* Supplied material *

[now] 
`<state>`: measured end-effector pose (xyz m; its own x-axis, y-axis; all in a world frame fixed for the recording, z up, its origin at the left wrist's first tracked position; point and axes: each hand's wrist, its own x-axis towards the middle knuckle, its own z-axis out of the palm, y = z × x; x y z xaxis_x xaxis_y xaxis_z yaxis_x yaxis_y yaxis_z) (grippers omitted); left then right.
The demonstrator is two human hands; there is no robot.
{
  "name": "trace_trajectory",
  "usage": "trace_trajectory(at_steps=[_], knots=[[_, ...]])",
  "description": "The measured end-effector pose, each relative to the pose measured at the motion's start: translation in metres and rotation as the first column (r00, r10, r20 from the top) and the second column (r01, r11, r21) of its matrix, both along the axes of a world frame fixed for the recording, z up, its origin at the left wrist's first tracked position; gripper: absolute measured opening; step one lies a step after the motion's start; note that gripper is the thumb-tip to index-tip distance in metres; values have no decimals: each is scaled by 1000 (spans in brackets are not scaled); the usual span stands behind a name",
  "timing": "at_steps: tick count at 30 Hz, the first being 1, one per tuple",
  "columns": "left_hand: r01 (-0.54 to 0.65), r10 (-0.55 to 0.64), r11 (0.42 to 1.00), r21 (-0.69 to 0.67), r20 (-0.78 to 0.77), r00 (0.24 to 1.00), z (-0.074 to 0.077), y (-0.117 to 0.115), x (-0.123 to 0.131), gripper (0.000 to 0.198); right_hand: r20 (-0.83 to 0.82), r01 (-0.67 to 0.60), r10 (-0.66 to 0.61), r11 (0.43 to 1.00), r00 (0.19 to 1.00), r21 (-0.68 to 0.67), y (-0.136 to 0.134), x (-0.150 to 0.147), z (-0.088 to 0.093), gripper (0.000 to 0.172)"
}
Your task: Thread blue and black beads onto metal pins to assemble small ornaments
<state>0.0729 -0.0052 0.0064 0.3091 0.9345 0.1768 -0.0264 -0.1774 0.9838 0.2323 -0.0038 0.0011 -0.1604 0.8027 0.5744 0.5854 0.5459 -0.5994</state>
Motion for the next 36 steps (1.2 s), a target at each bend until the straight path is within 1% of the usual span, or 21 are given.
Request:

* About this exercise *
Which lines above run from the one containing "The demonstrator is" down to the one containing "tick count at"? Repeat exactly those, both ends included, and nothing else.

* Written solution *
The demonstrator is two human hands; there is no robot.
{
  "name": "trace_trajectory",
  "usage": "trace_trajectory(at_steps=[_], knots=[[_, ...]])",
  "description": "The measured end-effector pose, each relative to the pose measured at the motion's start: translation in metres and rotation as the first column (r00, r10, r20 from the top) and the second column (r01, r11, r21) of its matrix, both along the axes of a world frame fixed for the recording, z up, its origin at the left wrist's first tracked position; gripper: absolute measured opening; step one lies a step after the motion's start; note that gripper is the thumb-tip to index-tip distance in metres; values have no decimals: each is scaled by 1000 (spans in brackets are not scaled); the usual span stands behind a name",
  "timing": "at_steps: tick count at 30 Hz, the first being 1, one per tuple",

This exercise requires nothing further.